## Record set:
________________
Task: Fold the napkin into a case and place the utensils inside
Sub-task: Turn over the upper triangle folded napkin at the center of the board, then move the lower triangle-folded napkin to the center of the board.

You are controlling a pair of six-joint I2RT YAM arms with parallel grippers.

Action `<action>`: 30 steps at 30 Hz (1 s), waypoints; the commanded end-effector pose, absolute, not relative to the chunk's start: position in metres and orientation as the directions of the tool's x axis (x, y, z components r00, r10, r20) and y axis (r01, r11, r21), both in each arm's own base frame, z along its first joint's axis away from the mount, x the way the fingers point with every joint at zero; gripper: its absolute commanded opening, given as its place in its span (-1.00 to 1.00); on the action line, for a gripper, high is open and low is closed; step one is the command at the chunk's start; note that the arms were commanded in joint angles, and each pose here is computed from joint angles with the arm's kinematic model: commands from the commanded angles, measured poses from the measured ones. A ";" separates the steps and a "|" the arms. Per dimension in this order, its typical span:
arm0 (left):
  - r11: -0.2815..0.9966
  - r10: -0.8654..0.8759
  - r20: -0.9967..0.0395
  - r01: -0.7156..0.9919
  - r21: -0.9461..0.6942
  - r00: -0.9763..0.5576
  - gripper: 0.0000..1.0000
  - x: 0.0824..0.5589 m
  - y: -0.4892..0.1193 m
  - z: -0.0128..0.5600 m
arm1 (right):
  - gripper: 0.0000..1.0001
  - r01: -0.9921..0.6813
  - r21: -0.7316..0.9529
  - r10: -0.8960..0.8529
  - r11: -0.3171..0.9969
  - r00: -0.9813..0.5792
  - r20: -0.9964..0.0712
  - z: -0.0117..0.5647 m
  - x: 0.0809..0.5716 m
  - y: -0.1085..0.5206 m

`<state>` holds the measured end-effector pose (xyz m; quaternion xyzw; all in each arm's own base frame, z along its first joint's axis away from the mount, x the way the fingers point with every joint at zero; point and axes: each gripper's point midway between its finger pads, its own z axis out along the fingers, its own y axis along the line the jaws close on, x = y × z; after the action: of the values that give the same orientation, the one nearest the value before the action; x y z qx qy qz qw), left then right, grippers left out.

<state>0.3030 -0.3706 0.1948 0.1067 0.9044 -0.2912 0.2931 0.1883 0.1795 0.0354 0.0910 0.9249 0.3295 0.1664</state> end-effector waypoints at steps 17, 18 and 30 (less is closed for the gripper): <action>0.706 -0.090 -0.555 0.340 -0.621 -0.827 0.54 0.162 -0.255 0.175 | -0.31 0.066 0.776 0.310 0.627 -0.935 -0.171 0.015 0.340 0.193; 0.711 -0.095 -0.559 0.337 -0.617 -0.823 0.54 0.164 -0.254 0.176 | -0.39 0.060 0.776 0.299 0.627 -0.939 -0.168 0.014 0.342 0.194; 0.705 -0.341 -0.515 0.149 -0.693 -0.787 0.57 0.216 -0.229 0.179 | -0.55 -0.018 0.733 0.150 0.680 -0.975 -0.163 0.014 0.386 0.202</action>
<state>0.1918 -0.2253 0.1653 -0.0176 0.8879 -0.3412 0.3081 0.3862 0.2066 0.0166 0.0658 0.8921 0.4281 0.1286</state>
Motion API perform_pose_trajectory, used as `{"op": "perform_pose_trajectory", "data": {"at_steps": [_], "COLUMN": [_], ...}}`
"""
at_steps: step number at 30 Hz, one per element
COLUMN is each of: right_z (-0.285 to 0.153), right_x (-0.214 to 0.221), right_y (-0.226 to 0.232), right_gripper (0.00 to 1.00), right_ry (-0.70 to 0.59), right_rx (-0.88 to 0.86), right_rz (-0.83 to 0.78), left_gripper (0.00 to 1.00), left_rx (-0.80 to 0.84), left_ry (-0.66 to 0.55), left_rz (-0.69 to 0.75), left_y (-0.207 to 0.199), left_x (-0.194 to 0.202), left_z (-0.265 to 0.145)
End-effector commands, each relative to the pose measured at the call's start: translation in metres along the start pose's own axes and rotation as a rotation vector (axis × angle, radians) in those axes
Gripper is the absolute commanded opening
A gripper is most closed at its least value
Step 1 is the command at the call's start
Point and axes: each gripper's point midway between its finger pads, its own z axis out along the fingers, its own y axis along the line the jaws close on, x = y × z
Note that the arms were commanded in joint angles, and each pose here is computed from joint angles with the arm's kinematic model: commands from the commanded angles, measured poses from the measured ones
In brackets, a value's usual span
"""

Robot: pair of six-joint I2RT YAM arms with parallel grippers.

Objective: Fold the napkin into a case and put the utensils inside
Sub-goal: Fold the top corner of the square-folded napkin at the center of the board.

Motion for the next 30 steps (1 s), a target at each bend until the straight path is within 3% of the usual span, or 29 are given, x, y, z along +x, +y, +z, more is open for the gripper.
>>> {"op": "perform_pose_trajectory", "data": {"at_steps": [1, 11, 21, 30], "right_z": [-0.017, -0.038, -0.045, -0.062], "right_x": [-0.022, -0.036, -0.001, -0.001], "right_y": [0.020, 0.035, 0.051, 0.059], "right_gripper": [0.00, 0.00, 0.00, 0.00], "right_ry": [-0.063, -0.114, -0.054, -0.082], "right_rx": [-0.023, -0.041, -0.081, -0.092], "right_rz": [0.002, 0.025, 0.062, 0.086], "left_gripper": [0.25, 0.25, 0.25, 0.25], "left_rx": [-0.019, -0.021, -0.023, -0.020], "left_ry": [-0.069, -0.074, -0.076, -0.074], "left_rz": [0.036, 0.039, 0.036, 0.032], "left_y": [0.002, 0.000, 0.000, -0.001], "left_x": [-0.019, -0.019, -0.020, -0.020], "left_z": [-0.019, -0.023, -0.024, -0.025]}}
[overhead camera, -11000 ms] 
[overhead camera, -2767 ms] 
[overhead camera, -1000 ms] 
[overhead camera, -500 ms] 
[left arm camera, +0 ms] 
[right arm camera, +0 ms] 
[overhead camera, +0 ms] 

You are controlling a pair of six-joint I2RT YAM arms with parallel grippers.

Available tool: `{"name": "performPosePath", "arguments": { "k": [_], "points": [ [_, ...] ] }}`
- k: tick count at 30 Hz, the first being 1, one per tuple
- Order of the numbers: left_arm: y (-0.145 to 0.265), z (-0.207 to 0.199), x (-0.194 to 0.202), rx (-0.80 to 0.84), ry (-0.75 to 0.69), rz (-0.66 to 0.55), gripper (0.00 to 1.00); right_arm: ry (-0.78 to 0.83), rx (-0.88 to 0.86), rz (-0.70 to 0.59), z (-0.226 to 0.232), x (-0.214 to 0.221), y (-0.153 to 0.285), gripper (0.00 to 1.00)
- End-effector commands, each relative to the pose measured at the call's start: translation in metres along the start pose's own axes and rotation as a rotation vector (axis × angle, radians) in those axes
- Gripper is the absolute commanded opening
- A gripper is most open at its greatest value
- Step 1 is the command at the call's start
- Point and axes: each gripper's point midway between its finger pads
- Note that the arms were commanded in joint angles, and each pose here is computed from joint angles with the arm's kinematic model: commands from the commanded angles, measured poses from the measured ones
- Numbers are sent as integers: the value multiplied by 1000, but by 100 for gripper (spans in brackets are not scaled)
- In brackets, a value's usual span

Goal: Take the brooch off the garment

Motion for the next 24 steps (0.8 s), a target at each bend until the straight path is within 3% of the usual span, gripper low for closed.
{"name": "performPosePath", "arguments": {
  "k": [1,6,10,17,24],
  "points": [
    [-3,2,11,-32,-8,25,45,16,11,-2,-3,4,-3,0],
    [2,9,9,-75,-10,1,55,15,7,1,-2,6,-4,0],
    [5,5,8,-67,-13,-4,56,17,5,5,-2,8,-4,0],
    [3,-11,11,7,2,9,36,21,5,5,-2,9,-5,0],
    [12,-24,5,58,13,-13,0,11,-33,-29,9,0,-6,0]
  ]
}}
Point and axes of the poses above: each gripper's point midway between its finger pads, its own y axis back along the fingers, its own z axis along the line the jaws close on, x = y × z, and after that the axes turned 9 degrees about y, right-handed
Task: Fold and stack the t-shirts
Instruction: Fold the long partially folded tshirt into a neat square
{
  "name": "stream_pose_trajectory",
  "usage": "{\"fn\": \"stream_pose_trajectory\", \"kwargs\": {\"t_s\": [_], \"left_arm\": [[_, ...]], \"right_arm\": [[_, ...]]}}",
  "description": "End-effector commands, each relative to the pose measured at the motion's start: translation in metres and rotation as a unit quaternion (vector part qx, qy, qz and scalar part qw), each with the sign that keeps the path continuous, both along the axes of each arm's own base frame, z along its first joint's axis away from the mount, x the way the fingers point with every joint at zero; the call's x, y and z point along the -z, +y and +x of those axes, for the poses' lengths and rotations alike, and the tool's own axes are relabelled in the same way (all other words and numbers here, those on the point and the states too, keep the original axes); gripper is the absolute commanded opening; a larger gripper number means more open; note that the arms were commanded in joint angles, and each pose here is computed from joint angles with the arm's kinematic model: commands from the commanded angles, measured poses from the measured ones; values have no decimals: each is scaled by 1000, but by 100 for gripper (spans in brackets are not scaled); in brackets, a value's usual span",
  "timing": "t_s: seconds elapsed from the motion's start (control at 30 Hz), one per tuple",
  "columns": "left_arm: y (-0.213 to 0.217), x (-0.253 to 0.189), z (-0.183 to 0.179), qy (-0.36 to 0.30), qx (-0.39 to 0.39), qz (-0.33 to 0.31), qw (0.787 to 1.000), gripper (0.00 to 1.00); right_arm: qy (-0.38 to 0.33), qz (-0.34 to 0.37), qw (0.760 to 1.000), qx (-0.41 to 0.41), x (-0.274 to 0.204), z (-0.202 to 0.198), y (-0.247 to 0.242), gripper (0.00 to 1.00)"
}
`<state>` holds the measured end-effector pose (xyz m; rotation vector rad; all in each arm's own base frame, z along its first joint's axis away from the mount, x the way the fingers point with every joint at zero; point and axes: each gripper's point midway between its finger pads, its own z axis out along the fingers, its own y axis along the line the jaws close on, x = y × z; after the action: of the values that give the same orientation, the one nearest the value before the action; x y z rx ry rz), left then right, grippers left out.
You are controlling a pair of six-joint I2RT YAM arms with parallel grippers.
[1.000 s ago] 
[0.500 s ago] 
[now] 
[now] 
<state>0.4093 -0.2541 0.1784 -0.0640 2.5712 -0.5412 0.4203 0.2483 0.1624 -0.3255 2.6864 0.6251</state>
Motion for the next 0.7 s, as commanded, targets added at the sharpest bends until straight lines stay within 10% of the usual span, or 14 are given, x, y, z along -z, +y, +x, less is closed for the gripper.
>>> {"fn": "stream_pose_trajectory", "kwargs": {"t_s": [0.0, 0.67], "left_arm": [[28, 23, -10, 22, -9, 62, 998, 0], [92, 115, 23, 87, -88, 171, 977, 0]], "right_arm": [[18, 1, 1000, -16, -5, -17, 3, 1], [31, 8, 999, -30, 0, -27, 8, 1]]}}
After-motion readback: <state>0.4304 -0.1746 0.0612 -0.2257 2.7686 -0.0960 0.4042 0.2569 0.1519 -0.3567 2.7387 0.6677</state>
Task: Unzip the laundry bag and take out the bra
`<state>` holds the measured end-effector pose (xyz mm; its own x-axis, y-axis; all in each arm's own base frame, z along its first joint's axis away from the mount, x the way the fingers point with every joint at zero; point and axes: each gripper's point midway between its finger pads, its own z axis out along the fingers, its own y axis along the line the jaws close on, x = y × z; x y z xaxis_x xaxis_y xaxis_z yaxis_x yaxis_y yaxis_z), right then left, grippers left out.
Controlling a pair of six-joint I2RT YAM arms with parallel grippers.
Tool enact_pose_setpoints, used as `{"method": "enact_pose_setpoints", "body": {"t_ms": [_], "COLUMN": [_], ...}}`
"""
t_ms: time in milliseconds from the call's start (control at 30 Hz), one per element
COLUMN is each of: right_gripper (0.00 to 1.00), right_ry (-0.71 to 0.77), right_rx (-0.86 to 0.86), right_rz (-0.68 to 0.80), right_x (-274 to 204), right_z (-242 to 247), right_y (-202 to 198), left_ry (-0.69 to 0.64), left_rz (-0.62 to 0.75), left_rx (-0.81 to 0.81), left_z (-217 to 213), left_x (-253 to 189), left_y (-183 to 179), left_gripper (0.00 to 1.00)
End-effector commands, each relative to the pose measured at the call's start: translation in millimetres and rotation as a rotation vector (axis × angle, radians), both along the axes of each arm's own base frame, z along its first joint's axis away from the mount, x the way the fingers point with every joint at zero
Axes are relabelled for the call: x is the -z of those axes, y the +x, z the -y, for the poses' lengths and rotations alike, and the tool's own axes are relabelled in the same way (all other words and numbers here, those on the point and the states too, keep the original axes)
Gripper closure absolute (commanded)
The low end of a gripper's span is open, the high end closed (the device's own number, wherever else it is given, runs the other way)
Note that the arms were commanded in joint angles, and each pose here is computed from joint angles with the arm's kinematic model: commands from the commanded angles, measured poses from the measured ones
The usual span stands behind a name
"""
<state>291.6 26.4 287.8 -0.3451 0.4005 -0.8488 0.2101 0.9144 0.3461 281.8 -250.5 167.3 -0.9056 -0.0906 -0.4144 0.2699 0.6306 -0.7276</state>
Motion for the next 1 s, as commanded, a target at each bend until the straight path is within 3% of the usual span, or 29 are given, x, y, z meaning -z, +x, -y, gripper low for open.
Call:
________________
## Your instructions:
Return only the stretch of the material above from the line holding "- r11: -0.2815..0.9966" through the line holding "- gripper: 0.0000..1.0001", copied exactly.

## Solution for this task:
  - r11: -0.2815..0.9966
  - r10: -0.8654..0.8759
  - r20: -0.9967..0.0395
  - r01: -0.7156..0.9919
  - r21: -0.9461..0.6942
  - r00: -0.9763..0.5576
  - gripper: 0.0000..1.0000
  - x: 0.0824..0.5589 m
  - y: -0.4892..0.1193 m
  - z: -0.0128..0.5600 m
arm1 (right):
  - gripper: 0.0000..1.0001

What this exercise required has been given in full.